A Tibetan activist is speaking out again against language restrictions after spending five years in prison for discussing the issue with Western media, RFA has learned.
Tashi Wangchuk, a resident of Yulshul County in western China’s Sichuan Province, was released on January 28, 2021, after serving a prison term for “inciting separatism” and is now subject to quasi-surveillance. constant by the authorities.
Wangchuk, who is around 35, this month appealed to Chinese authorities to allow the use of Tibetan in schools, government jobs and other sectors of Tibetan public life, but was summoned and questioned on 17 January by local police, the language rights attorney said on his Weibo social media account the following day.
“One of the questions I was asked during the interrogation was who gave me the responsibility to advocate for the use of the Tibetan language,” Wangchuk said.
“I think Yulshul city officials and the police department are just using their power to prevent the public from addressing these issues and advocating for the use of their own language.
“This is how the Tibetan language has been endangered, and this is how I educate government officials about the language rights guaranteed by the Constitution of the People’s Republic of China,” he said.
Since no exams are allowed in the Tibetan language for Tibetans applying for government jobs, young Tibetans have no choice but to study Chinese in their schools and ignore their own language, Wangchuk wrote on his Weibo account on January 3.
“The situation has become so serious that some of them can’t even read or write in Tibetan anymore,” he said.
Wangdhen Kyab, senior researcher at London-based Tibet Watch, told RFA that officials in government offices in Tibet have already been required to learn and understand the Tibetan language.
“But now the situation has completely changed, and the Tibetan language has become increasingly marginalized under China’s so-called bilingual education policy,” he said.

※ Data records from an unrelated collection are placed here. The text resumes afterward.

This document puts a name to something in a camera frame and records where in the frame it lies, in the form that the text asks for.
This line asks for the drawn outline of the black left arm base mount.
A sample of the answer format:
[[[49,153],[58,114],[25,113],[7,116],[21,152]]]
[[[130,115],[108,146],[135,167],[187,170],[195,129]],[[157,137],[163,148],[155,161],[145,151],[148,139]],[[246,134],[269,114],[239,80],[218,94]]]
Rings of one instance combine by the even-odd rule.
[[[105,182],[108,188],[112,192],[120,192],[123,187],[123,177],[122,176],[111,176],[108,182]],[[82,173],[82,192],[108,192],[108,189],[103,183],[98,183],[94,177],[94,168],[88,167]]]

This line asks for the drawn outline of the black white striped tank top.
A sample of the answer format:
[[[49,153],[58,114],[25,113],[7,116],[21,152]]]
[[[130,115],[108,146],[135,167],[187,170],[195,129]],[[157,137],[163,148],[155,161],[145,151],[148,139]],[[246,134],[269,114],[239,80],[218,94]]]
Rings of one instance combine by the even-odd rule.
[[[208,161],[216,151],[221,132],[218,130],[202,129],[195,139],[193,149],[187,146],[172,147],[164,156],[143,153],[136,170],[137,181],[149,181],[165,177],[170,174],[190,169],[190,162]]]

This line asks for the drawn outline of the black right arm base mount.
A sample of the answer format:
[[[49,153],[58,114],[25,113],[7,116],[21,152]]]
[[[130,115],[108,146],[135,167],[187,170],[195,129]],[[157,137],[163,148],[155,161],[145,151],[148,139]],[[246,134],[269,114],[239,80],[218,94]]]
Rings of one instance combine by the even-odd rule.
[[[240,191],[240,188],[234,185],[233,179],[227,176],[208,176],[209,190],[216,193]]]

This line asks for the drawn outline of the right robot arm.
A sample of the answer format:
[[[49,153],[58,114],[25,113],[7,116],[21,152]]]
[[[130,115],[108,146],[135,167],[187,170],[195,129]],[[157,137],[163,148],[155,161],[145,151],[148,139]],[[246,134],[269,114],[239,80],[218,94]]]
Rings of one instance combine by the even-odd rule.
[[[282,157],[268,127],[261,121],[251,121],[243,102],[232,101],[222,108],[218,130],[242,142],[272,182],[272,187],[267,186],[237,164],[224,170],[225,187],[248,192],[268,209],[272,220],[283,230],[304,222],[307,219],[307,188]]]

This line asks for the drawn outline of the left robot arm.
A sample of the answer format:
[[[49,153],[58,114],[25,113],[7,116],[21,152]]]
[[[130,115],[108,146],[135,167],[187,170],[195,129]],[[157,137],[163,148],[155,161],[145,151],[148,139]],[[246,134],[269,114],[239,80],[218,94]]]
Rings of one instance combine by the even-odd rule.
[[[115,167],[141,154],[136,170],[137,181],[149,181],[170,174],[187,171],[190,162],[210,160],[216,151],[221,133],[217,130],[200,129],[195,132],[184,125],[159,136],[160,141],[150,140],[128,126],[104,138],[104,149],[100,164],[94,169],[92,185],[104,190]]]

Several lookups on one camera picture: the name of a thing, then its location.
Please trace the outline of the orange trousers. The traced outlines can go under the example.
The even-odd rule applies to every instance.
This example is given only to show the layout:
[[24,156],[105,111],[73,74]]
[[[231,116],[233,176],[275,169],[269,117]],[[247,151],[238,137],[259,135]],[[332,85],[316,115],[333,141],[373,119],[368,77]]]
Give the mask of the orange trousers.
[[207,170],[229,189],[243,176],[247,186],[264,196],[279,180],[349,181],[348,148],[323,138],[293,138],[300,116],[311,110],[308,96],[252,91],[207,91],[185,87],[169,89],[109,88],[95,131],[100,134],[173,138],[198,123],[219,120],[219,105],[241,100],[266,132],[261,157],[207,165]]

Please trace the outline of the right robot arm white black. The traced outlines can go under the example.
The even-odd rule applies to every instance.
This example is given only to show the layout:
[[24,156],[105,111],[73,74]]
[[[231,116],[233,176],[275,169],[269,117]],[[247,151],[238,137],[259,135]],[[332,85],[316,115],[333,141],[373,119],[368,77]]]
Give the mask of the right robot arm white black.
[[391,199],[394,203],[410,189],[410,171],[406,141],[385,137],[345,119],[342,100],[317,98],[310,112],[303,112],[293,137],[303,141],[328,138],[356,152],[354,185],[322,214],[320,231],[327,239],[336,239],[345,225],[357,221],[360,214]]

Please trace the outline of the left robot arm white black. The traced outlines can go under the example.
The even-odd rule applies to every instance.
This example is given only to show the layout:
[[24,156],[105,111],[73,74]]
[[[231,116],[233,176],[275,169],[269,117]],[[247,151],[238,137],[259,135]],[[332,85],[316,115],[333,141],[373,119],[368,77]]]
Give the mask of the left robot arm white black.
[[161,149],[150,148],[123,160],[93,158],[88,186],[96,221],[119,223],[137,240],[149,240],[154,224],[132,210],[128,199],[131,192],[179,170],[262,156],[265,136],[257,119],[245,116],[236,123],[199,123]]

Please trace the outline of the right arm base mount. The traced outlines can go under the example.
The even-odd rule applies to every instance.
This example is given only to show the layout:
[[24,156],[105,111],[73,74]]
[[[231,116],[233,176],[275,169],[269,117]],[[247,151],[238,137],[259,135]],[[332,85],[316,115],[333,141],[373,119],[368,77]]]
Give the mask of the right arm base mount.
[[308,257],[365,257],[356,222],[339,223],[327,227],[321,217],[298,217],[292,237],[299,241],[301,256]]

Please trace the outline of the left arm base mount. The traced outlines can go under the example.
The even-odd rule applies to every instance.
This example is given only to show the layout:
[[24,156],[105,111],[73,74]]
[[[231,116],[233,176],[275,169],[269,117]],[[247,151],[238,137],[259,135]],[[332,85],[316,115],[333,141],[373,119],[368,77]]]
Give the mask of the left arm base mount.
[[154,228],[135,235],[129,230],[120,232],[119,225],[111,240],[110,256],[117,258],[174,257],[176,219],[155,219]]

“Even after spending five long years in a Chinese prison, Tashi Wangchuk continues to defend and fight for the Tibetan language, which shows that it is not only a concern for an individual or his family, but for the long-term protection and survival of the Tibetan language.
“Tashi Wangchuk has spoken out fearlessly on this, and we can see he will continue to do so despite constant harassment and warnings from the Chinese government,” Kyab said.
While China claims to defend the rights of all minorities to access bilingual education, Tibetan-language schools have been forced to close and school-aged children in Tibet are routinely taught only in Mandarin Chinese.
Similar policies have been deployed against ethnic Mongols in Chinese Inner Mongolia and Muslim Uyghurs in China’s northwest Xinjiang region.
Once an independent nation, Tibet was forcibly invaded and incorporated into China 70 years ago.
Language rights have become a particular focus of Tibetan efforts to assert national identity in recent years, with informally organized language classes in monasteries and towns deemed “illegal associations” and teachers subject to detention. and arrest, sources said.
Reported by RFA’s Tibetan Service. Translated by Tenzin Dickyi. Written in English by Richard Finney.